Himura2la commented Nov 1, 2024

We have the same issue with allocation metrics after updating from 1.8.2 to 1.9.1:
image
query: avg_over_time(nomad_client_allocs_memory_usage[10m]) / avg_over_time(nomad_client_allocs_memory_allocated[10m])

They are returned irregularly, and often values are zero.

our configs:

telemetry {
  collection_interval = "30s"
  disable_hostname = true
  prometheus_metrics = true
  publish_allocation_metrics = true
  publish_node_metrics = true
}
global:
  scrape_interval:     1m
  scrape_timeout:     20s
  evaluation_interval: 1m

  - job_name: nomad
    static_configs:
      - targets:
        # ...
    scheme: https
    metrics_path: /v1/metrics
    params:
      format: [prometheus]
    tls_config:
      insecure_skip_verify: true
    relabel_configs:
      - source_labels: [__address__]
        target_label: instance
      # ...

Operating system: Debian 12, amd64

@jrasell
Copy link
Member

jrasell commented Nov 4, 2024

Hi @Himura2la and @dosera and thanks for raising this issue. I have been unable to reproduce this on macOS or Ubuntu 24.04 using the steps below. Could you please provide a minimal job specification that would help reproduce this along with any other relevant information?

Example agent config:

telemetry {
  prometheus_metrics         = "true"
  publish_allocation_metrics = "true"
  publish_node_metrics       = "true"
}

Example job:

job "example" {

  group "cache" {
    network {
      mode = "bridge"
      port "db" {
        to = 6379
      }
    }

    task "redis" {
      driver = "docker"

      config {
        image          = "redis:7"
        ports          = ["db"]
        auth_soft_fail = true
      }

      identity {
        env  = true
        file = true
      }

      resources {
        cpu    = 500
        memory = 256
      }
    }
  }
}

Example test command:

while true; do
> curl -s localhost:4646/v1/metrics | jq '.Gauges | .[] | select(.Name | contains("nomad.client.allocs.memory.usage")) |.Value'
> curl -s 'localhost:4646/v1/metrics?format=prometheus' |grep 'nomad.client.allocs.memory.usage{' |awk '{print $2}'
> sleep 2
> done

@Himura2la
Copy link

Himura2la commented Nov 4, 2024

I'm afraid your validation method is not relevant to the issue, because it's best visible on a long term run.
I think you can simply follow this tutorial https://developer.hashicorp.com/nomad/tutorials/manage-clusters/prometheus-metrics and see how it's going with 5-10 jobs that consume something for several hours

@jedd
Copy link

jedd commented Nov 5, 2024

I'm seeing the same thing with 4 x boxes I upgraded to 1.9.1 from 1.9.0
2024-10-18 - upgraded from 1.8.4 to 1.9.0 - no issues observed at this time
2024-10-25 - upgraded from 1.9.0 to 1.9.1 - from this point I am seeing a lot of gaps in the data - image attached

I'm using Debian testing on all four machines.
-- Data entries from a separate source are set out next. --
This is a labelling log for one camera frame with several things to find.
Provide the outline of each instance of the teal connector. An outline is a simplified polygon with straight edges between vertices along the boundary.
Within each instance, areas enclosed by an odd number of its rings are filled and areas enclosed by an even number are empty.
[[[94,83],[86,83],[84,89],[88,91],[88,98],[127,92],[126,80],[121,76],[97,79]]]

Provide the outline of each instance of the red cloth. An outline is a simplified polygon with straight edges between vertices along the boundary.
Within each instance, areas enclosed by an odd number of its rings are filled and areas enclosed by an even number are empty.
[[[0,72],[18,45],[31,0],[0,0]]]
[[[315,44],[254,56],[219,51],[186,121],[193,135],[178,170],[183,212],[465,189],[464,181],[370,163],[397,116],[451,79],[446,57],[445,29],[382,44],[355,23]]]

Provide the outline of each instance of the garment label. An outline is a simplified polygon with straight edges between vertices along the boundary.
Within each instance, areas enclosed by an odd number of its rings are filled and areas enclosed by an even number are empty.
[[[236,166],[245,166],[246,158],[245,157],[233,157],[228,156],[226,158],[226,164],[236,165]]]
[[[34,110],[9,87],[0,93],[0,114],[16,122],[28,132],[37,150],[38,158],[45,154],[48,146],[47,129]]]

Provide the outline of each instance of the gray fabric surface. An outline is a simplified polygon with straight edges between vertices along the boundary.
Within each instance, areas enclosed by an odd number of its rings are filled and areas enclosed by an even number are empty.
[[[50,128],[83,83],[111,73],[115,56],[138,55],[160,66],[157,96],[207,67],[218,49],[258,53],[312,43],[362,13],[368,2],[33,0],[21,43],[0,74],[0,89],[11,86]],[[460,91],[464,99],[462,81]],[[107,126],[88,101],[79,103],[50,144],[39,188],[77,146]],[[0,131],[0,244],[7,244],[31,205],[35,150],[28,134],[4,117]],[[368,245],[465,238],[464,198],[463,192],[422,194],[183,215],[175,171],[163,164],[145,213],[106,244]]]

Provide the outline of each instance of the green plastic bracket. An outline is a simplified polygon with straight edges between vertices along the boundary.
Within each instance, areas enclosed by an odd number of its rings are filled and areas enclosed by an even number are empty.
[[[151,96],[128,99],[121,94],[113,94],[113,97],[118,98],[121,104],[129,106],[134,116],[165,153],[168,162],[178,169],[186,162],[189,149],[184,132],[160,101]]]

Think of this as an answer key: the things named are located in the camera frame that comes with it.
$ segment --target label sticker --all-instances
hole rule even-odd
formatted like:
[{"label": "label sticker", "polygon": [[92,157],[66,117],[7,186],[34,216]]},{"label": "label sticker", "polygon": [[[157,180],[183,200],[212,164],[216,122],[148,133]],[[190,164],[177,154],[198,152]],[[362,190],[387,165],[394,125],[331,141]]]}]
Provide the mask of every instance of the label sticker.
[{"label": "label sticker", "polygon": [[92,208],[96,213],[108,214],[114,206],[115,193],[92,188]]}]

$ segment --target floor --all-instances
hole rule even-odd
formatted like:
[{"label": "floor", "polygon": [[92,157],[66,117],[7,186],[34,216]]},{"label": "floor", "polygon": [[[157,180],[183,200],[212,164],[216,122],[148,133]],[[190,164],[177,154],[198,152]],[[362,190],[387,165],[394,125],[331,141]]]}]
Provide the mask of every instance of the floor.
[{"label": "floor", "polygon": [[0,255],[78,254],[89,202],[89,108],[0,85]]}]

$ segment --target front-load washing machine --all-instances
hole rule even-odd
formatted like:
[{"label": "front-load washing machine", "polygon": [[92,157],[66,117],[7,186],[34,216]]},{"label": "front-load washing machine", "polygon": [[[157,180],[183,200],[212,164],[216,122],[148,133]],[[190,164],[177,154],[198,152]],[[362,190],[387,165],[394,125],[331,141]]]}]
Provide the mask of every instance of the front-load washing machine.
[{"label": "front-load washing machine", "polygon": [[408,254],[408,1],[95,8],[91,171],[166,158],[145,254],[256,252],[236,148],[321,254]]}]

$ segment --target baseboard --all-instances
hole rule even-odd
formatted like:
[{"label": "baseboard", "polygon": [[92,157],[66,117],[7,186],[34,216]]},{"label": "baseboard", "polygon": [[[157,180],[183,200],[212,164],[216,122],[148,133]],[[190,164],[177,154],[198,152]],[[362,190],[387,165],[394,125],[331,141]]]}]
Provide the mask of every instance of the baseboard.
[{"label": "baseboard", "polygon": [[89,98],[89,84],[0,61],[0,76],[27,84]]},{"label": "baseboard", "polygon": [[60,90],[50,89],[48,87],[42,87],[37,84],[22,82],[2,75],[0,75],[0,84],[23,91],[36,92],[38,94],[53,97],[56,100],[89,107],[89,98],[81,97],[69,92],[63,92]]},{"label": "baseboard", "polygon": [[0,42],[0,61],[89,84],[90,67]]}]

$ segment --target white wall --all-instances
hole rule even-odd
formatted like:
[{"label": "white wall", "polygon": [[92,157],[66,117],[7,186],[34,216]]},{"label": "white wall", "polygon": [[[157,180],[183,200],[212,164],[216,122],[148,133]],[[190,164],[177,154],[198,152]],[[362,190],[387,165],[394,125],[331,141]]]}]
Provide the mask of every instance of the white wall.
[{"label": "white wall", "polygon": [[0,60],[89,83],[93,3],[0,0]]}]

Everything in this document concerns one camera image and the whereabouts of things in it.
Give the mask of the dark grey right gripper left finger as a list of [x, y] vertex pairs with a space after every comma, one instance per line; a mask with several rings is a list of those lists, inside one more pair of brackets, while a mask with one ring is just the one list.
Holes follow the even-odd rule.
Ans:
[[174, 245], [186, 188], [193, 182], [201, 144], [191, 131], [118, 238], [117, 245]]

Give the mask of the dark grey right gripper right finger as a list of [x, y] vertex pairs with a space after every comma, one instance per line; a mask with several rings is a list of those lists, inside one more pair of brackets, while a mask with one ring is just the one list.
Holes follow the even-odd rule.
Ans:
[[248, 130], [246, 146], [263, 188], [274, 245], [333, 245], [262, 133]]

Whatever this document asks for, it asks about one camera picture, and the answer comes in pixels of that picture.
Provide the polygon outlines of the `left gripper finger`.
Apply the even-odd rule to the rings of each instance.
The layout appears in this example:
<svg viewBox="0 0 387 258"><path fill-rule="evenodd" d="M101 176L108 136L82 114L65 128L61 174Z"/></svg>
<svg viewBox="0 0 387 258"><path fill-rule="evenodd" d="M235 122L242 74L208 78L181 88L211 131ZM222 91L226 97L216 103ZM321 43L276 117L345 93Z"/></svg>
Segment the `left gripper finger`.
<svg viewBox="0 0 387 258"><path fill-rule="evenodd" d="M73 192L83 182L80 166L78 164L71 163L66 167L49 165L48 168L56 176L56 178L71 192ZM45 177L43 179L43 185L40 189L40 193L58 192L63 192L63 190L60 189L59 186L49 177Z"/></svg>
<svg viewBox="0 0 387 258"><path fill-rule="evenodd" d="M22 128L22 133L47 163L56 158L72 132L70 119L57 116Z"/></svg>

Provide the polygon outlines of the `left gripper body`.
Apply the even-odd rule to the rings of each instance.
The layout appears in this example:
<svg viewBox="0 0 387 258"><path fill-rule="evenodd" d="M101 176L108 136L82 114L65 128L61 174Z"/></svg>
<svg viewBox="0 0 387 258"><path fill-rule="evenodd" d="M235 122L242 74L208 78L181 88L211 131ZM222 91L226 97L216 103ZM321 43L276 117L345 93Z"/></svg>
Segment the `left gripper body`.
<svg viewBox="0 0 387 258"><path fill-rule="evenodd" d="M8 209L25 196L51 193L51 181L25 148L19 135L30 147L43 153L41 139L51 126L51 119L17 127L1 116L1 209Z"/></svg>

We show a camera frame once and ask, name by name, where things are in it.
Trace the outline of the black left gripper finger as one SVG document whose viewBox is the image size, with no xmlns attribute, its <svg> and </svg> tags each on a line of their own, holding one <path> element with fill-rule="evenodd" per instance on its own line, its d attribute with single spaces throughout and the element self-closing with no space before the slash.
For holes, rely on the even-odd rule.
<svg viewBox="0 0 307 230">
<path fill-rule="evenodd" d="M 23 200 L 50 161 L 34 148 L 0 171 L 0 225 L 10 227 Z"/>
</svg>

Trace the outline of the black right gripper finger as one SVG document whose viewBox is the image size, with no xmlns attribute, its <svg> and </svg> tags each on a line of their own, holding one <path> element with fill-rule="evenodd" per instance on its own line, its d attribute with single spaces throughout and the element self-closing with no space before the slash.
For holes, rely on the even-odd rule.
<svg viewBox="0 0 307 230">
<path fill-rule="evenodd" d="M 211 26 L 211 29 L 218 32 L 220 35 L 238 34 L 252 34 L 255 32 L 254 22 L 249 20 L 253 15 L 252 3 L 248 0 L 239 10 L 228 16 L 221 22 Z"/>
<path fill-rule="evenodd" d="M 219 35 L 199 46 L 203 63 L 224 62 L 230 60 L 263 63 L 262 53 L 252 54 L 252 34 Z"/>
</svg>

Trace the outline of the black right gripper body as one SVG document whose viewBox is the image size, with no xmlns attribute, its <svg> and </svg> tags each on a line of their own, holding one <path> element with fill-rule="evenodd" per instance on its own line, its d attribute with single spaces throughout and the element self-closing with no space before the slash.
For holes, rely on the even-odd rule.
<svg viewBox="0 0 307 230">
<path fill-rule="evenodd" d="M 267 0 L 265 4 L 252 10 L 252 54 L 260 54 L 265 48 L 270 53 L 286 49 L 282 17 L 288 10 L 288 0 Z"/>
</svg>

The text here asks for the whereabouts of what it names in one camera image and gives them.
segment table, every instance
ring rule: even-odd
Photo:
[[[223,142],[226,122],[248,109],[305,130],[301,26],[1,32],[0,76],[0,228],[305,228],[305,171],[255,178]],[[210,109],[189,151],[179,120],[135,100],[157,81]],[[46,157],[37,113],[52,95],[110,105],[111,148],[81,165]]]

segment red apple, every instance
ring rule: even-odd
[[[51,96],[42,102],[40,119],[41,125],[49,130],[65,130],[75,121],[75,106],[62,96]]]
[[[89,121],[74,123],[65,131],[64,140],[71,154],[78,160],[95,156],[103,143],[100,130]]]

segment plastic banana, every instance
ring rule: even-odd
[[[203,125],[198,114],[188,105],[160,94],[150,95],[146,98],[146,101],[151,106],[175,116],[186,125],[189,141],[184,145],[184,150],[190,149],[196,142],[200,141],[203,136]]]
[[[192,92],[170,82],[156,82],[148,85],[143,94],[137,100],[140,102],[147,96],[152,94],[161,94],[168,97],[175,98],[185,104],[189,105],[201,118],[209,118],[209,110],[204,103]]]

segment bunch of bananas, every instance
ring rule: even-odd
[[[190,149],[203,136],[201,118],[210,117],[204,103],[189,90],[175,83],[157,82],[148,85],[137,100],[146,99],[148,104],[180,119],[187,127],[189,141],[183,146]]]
My Prometheus scrapes a telegraf (prometheus export mode) on the same machines, and I'm seeing no drops in those data.

Scrape interval for both is set to 1m. Boxes had no other packages upgraded at that time.

More importantly, I'm not seeing CPU or Memory data in the Nomad GUI in either Task or Allocation view. I will occasionally get a red line indicating what I presume is 'current' X MiB / Total memory used, but no history at all.
CPU graph consistently shows 0MHz (and no history of course, either).

image

@jrasell
Copy link
Member

jrasell commented Nov 6, 2024

Hi @jedd @Himura2la and @dosera. I ran two longer tests using Debian 12 and Ubuntu 24.04 and was still unable to reproduce the problem. Each test ran for several hours, include several jobs, and used Prometheus for metric collection. I'll include the two example graphs below.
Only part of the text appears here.